(Recorded data)

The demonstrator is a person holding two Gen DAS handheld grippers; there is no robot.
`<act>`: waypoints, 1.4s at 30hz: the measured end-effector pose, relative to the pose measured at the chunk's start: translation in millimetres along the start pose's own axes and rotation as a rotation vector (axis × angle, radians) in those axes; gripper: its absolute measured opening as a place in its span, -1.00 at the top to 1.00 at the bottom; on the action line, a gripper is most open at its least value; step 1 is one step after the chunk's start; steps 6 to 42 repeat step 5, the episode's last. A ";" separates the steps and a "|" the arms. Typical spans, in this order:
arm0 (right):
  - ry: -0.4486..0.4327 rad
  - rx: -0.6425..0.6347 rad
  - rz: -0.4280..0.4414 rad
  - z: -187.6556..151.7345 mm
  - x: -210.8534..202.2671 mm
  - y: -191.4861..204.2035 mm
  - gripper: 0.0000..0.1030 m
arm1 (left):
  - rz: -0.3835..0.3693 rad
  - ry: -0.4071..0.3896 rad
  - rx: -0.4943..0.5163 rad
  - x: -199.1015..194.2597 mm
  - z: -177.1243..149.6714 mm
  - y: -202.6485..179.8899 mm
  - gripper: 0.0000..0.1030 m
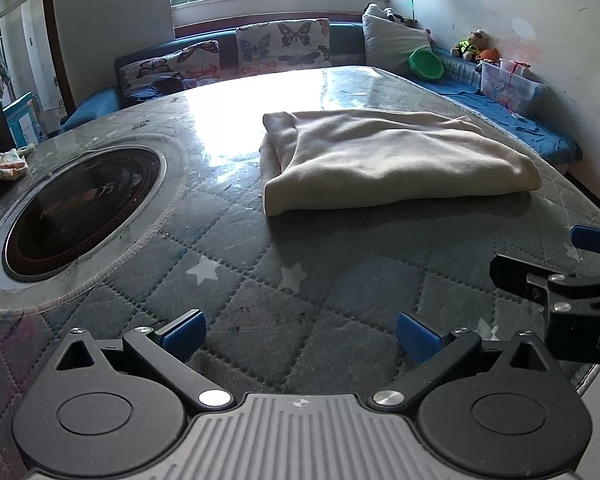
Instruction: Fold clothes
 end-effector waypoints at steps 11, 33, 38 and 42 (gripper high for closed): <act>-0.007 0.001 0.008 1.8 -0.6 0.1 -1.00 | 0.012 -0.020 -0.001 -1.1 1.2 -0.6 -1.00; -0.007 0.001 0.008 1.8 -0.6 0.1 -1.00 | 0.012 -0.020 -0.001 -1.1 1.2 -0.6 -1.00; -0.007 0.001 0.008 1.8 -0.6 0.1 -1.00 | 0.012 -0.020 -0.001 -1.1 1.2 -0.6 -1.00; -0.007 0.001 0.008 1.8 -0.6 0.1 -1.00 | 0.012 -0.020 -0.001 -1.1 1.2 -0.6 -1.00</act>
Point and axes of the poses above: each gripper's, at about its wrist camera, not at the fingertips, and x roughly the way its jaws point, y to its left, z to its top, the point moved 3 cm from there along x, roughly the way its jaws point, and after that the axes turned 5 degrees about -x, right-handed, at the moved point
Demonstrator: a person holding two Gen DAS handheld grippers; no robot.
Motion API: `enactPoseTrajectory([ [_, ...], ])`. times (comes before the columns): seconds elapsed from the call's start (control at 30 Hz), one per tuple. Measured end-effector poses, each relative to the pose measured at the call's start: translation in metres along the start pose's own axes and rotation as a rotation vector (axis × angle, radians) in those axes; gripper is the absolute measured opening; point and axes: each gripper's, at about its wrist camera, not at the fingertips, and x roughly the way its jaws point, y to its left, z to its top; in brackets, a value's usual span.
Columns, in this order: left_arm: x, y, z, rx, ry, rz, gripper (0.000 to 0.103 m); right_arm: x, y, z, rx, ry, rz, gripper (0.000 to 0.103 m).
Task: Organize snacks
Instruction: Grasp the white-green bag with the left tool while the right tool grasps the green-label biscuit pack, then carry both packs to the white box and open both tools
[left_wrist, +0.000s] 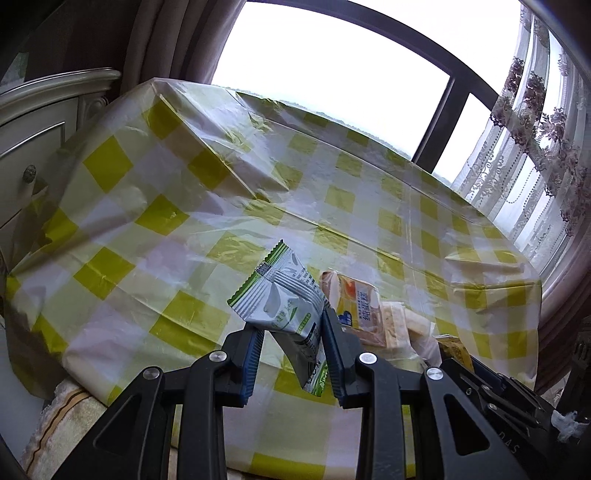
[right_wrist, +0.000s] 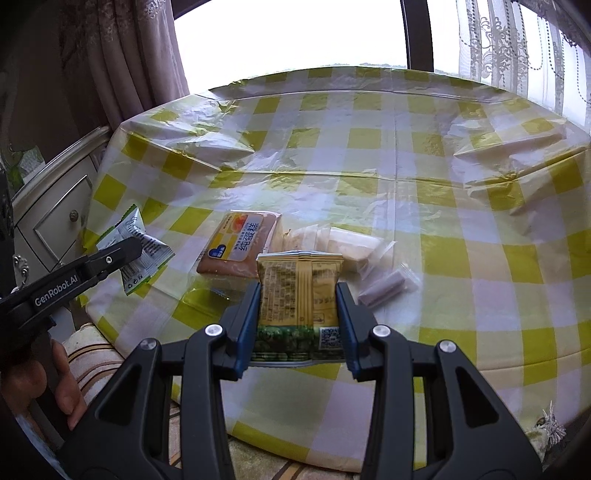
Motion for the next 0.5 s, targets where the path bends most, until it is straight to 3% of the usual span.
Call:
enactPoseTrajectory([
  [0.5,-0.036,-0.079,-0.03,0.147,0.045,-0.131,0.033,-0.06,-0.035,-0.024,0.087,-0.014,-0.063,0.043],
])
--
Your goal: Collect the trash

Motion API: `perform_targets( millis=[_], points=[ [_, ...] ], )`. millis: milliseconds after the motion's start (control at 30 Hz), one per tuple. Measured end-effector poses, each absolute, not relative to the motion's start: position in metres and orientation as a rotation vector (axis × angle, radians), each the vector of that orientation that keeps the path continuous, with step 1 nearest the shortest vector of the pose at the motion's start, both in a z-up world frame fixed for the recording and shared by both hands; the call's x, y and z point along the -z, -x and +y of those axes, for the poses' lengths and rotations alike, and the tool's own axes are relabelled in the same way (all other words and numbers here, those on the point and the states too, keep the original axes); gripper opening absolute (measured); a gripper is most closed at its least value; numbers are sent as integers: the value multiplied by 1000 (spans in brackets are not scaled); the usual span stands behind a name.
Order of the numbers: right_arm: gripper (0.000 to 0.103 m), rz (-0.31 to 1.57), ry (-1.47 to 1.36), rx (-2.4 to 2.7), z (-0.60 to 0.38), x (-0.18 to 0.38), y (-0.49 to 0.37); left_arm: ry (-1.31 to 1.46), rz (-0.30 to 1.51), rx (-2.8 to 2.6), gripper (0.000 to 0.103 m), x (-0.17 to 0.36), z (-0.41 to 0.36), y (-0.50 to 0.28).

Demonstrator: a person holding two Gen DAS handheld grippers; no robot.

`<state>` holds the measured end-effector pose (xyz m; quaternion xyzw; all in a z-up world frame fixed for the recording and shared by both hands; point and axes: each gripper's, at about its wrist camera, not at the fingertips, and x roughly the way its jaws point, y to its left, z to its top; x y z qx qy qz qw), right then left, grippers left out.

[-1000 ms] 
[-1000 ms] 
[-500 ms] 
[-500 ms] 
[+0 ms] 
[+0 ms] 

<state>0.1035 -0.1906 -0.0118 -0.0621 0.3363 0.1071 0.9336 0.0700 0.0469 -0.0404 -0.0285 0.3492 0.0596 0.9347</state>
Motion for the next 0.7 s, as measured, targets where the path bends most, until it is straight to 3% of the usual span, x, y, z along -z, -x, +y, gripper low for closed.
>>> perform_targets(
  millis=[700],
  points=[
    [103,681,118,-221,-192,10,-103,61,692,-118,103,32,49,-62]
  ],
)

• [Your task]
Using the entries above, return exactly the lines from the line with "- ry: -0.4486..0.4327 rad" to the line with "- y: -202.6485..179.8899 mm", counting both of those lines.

• [Result of this exercise]
  - ry: -0.4486..0.4327 rad
  - rx: -0.6425..0.6347 rad
  - rz: -0.4280..0.4414 rad
  - z: -187.6556..151.7345 mm
  - x: -210.8534..202.2671 mm
  - y: -191.4861..204.2035 mm
  - gripper: 0.0000..0.1030 m
arm1 (left):
  - rz: -0.3835..0.3693 rad
  - ry: -0.4071..0.3896 rad
  - rx: -0.4943..0.5163 rad
  - x: -199.1015..194.2597 mm
  - z: -177.1243..149.6714 mm
  - y: -202.6485..179.8899 mm

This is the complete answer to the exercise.